What is expected> Nothing should appear in the answer except the lines from the one containing "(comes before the" through the end of the listing, repeated exactly.

⟨

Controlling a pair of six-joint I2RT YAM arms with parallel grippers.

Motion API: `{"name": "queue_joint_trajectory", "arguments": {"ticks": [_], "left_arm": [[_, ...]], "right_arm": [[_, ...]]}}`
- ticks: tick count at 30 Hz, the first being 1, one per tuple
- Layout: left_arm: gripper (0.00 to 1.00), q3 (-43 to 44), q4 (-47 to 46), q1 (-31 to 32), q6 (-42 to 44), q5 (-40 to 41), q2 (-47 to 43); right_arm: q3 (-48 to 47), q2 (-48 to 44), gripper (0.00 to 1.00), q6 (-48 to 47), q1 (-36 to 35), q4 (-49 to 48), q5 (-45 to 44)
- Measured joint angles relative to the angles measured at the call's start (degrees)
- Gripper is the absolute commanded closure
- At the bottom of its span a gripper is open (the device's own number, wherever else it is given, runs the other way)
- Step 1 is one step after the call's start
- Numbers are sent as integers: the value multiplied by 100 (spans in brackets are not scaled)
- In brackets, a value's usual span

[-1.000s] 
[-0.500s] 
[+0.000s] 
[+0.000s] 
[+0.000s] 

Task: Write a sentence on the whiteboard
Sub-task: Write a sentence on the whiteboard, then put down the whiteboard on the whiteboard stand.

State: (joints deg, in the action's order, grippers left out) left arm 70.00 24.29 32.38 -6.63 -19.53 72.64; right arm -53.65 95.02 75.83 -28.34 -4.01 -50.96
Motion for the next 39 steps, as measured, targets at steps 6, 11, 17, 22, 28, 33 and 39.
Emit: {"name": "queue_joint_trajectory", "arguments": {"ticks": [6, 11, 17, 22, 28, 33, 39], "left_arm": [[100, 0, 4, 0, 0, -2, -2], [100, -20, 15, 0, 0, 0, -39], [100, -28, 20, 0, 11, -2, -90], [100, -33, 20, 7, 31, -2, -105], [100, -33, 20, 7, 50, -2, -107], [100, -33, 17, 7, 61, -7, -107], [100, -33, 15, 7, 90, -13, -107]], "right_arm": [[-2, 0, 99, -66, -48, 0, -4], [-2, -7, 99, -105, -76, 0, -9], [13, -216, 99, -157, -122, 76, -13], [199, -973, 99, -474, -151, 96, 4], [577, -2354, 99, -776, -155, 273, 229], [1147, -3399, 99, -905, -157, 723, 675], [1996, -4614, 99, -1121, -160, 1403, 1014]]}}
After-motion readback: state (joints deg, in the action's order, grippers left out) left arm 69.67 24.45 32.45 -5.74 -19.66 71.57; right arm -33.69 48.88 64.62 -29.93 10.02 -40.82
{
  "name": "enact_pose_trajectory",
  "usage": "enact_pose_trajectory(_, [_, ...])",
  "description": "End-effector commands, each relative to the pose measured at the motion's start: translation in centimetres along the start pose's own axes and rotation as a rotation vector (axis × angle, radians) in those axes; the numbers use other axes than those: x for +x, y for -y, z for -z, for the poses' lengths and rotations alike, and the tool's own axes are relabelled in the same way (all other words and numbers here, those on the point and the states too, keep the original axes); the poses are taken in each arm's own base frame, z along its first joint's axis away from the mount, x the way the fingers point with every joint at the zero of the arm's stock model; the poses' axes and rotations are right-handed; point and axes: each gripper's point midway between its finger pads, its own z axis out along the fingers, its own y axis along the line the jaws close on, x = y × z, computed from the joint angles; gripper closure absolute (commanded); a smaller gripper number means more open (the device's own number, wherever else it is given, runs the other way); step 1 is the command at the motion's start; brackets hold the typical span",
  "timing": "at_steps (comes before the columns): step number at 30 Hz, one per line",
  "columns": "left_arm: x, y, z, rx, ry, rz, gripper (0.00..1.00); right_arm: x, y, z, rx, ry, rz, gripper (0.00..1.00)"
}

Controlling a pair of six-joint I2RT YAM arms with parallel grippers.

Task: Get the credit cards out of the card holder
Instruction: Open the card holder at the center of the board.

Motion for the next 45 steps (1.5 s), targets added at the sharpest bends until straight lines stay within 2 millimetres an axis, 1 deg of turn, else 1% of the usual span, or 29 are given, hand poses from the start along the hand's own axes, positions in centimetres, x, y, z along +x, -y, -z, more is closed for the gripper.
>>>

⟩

Answer box>
  "timing": "at_steps (comes before the columns): step number at 30 Hz, one per line",
  "columns": "left_arm: x, y, z, rx, ry, rz, gripper (0.00..1.00); right_arm: x, y, z, rx, ry, rz, gripper (0.00..1.00)"
}

Controlling a pair of six-joint I2RT YAM arms with parallel grippers.

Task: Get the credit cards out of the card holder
Instruction: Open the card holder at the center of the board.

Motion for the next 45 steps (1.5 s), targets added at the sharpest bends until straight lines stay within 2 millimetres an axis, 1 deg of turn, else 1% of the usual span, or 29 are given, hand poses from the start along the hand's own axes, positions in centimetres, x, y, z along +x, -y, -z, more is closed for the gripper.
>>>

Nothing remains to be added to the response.